Bats Use Tails Like “Reverse Canes” to Navigate Backward in the Dark: Researchers at Tel Aviv University have discovered that the greater mouse-tailed bat (Rhinopoma microphyllum) uses its unusually long, free tail as a tactile sensor to navigate while climbing backward in dark caves—a rare behavior among animals. When the tail was numbed, bats moved more slowly and less efficiently, confirming its role in obstacle detection. The bats also showed the ability to differentiate surface textures with their tails, demonstrating a high level of tactile sensitivity. This discovery not only reveals a unique evolutionary adaptation but could also inspire bio-inspired robotic navigation systems for use in confined or low-visibility environments.

Fungal Circadian Clock Found to Boost Fusarium Pathogenicity in Crops: Researchers have discovered that the circadian clock in the fungal pathogen Fusarium oxysporum enhances its ability to infect plants. The study shows that the clock helps the fungus adapt to host defenses, particularly zinc starvation, and regulates the production of fusaric acid, a toxin that increases virulence. Using clock-deficient mutants, scientists confirmed that fungal infectivity varies by time of day and depends on functional clock genes like FoFRQ. This breakthrough offers a new perspective on host-pathogen interactions and could inform future crop protection strategies.

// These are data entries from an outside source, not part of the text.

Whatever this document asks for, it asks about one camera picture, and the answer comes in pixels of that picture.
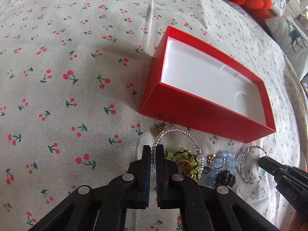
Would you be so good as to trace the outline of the person right hand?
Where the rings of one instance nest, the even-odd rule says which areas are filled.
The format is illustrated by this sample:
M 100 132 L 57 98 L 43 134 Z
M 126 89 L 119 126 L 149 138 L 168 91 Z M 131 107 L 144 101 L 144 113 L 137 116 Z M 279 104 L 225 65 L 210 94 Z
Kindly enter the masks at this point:
M 304 222 L 296 213 L 295 215 L 295 220 L 293 223 L 293 228 L 292 230 L 294 231 L 308 231 L 308 222 Z

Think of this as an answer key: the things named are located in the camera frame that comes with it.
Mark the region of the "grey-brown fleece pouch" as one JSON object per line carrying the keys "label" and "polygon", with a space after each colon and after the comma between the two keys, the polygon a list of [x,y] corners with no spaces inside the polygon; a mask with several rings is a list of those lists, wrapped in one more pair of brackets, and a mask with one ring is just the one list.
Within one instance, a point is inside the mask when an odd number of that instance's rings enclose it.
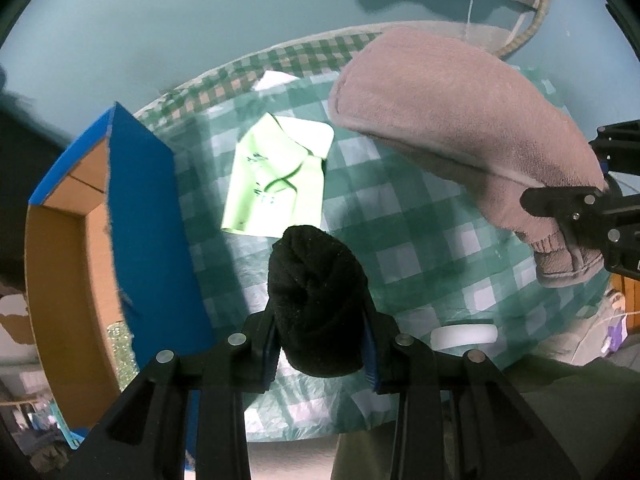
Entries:
{"label": "grey-brown fleece pouch", "polygon": [[602,270],[600,250],[572,220],[537,218],[520,203],[528,188],[604,191],[597,156],[570,116],[495,55],[420,29],[390,29],[342,69],[329,115],[462,185],[492,226],[532,248],[541,285],[582,284]]}

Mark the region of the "black sock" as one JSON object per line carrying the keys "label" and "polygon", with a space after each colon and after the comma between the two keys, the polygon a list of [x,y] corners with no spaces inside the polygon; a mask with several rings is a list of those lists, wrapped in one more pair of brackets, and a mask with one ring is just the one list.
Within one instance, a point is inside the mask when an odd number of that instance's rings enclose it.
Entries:
{"label": "black sock", "polygon": [[272,246],[269,305],[288,362],[320,378],[363,368],[368,279],[350,249],[315,226],[290,226]]}

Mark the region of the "light green cloth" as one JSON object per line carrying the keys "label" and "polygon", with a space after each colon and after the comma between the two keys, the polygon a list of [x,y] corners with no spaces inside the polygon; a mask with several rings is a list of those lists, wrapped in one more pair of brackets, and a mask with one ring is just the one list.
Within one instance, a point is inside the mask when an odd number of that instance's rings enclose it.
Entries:
{"label": "light green cloth", "polygon": [[221,229],[279,238],[290,226],[318,228],[333,140],[325,122],[262,115],[236,144]]}

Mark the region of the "teal labelled box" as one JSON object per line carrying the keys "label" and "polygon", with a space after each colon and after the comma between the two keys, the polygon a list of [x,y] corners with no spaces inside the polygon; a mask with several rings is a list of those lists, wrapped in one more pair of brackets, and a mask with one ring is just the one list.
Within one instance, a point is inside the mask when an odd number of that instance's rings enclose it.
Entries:
{"label": "teal labelled box", "polygon": [[79,434],[75,434],[70,427],[67,426],[66,421],[58,408],[58,404],[56,404],[55,400],[51,400],[49,402],[49,408],[52,416],[55,419],[55,423],[58,425],[58,429],[62,432],[62,435],[68,444],[68,446],[72,450],[77,450],[81,442],[84,440]]}

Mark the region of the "green sequin pouch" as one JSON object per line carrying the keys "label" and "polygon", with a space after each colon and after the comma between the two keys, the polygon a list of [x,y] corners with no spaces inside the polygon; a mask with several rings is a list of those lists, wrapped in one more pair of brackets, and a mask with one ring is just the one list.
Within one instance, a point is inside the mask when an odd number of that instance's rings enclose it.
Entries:
{"label": "green sequin pouch", "polygon": [[132,350],[132,335],[124,321],[111,324],[106,333],[113,351],[119,389],[124,391],[139,373]]}

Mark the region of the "blue cardboard box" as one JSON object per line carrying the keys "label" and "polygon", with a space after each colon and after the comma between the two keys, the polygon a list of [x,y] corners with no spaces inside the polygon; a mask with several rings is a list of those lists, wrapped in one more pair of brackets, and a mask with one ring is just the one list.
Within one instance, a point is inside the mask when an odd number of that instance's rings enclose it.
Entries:
{"label": "blue cardboard box", "polygon": [[38,356],[61,417],[88,430],[120,393],[108,329],[125,323],[138,365],[188,356],[215,336],[179,205],[175,156],[114,105],[30,196],[26,295]]}

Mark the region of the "white paper card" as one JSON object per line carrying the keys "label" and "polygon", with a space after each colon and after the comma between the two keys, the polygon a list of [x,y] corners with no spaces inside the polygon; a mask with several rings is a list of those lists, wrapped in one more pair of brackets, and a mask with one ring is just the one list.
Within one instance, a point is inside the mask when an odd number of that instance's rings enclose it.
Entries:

Bonobos Use Word-Like Call Combinations, Revealing Ancient Roots of Human Language: A groundbreaking study by researchers from the University of Zurich and Harvard University reveals that bonobos combine vocalizations in complex, meaningful ways, demonstrating a form of compositional communication once thought unique to humans. Studying wild bonobos in the Congo, scientists created a "bonobo dictionary" and found that call combinations often convey meanings derived from their individual parts—mirroring both simple and complex structures in human language, such as "blond dancer" and "bad dancer." These findings suggest that the building blocks of language existed in our common ancestors with bonobos at least 7 million years ago, challenging long-held beliefs about the uniqueness of human speech.